Bypassing the grocery store
The fear of not having a supply of meat available in the store is sending people looking to buy a cow or pig to ensure they will have their BLT’s and cheeseburgers. But buying a pig or a cow should not be an impulse purchase.
Before purchasing meat in bulk, people need to make sure they have place to put it, said Chuck Otte, Geary County extension agent. Household refrigerator/ freezer combos will not suffice.
“You’ve got to look at the capacity of that freezer,” Otte said. “It may be two, three, four cubic feet and you may be getting eight cubic feet worth of meat. Get a one-pound package of hamburger and see how many of those you can put in there, that’ll start to give you an idea about how much space you’ve got.”
Someone contemplating purchasing a whole or portion of an animal will need about a 10- to 20-cubic-foot freezer, Otte said.
“People don’t realize how much meat that is,” he said. “Go look at how big that animal is — right about half of that is how much meat you’re going to have.”
If people don’t already have the freezer, they may have trouble finding one as many places are reporting them out of stock or on back order for several months.
However, it the space is available and someone wants to stock up, they can either go find a farmer themselves or they can call a processor and leave it up to that facility to take the from start to finish.

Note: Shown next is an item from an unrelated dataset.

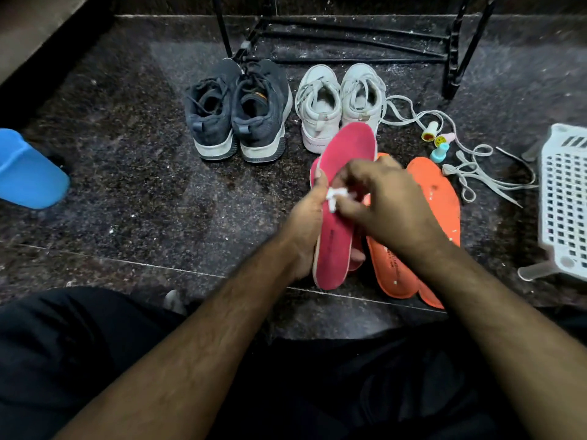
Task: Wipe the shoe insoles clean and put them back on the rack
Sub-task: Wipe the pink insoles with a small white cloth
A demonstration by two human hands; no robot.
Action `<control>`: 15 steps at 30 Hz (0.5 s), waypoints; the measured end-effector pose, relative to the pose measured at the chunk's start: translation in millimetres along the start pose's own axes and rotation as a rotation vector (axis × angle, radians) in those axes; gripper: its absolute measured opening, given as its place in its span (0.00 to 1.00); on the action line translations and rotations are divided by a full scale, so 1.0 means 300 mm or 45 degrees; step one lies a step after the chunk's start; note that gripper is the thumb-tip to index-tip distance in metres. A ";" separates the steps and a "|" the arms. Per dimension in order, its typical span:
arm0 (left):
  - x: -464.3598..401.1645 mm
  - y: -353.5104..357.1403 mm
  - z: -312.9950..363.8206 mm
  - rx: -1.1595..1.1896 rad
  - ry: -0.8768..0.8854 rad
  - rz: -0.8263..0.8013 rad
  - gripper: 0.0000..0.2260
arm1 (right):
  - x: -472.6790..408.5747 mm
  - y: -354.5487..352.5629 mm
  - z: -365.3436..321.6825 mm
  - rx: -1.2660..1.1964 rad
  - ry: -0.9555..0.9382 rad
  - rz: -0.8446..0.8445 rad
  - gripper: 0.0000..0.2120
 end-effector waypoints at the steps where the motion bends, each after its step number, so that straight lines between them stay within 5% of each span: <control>1: 0.002 0.003 -0.008 -0.059 0.001 -0.047 0.33 | -0.026 -0.012 0.020 0.012 0.066 0.099 0.07; 4: 0.008 0.008 -0.012 -0.077 0.028 -0.099 0.36 | -0.053 -0.023 0.049 0.000 0.186 0.216 0.07; 10: -0.022 -0.035 0.016 0.220 0.100 0.095 0.37 | 0.049 0.041 -0.033 -0.016 -0.167 -0.212 0.05; 15: -0.005 -0.021 0.006 -0.021 -0.018 -0.022 0.36 | 0.018 0.006 0.006 -0.001 -0.094 -0.148 0.06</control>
Point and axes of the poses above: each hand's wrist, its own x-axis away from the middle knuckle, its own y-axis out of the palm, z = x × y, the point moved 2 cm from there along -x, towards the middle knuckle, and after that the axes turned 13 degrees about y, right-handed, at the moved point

If they buy a live animal, they need to ensure they have a place to send it. With local processors backed up until next year — that might be difficult.
“There’s a lot of things you can learn by going on to YouTube, but I’m not sure that that’s one that you want to really try,” Otte said. “I really think a lot of times people are better off to just make arrangements with a local producer and develop a level of trust with them.”
Going through a processor and having the meat cut from the animal is going to be different than choosing from packaged meats in the grocery store cooler.
“That’s where you need to understand where the different cuts of meat come from,” Otte said. “Do you want roast — you want a rear quarter. If you want brisket and flank steak, you get a front quarter.”
People also need to realize is that if they buy a 300-pound hog, they are not going to have 300 pounds of meat when it’s done. After it’s cut and trimmed it will be 180 pounds of meat, Otte said. Also, the cost of purchasing the animal does not include the labor of butchering it, which can sometimes exceed the price of the cow or pig.
Having communication with the processor will help that person understand what the customer wants.
“You buy it by the by the side and then we cut it however you want,” Becker said. “I’ve got 200 cow/calf pairs. I fatten a few a yearn not a lot and I’ve got a partner that fattens a few. But typically, we go to a feedlot west of town … I go out and hand pick one out of their pens. I haul it in here and we process it and basically all you got to do is come in and pay for it and pick it up after it’s cut. I take care of everything else.”
The person cutting the meat will need to know what cuts the customer wants so they can choose the right animal for that person. For people who are new to the experience or working directly with fresh cut meat, it may be easier to let the processors do all of the work.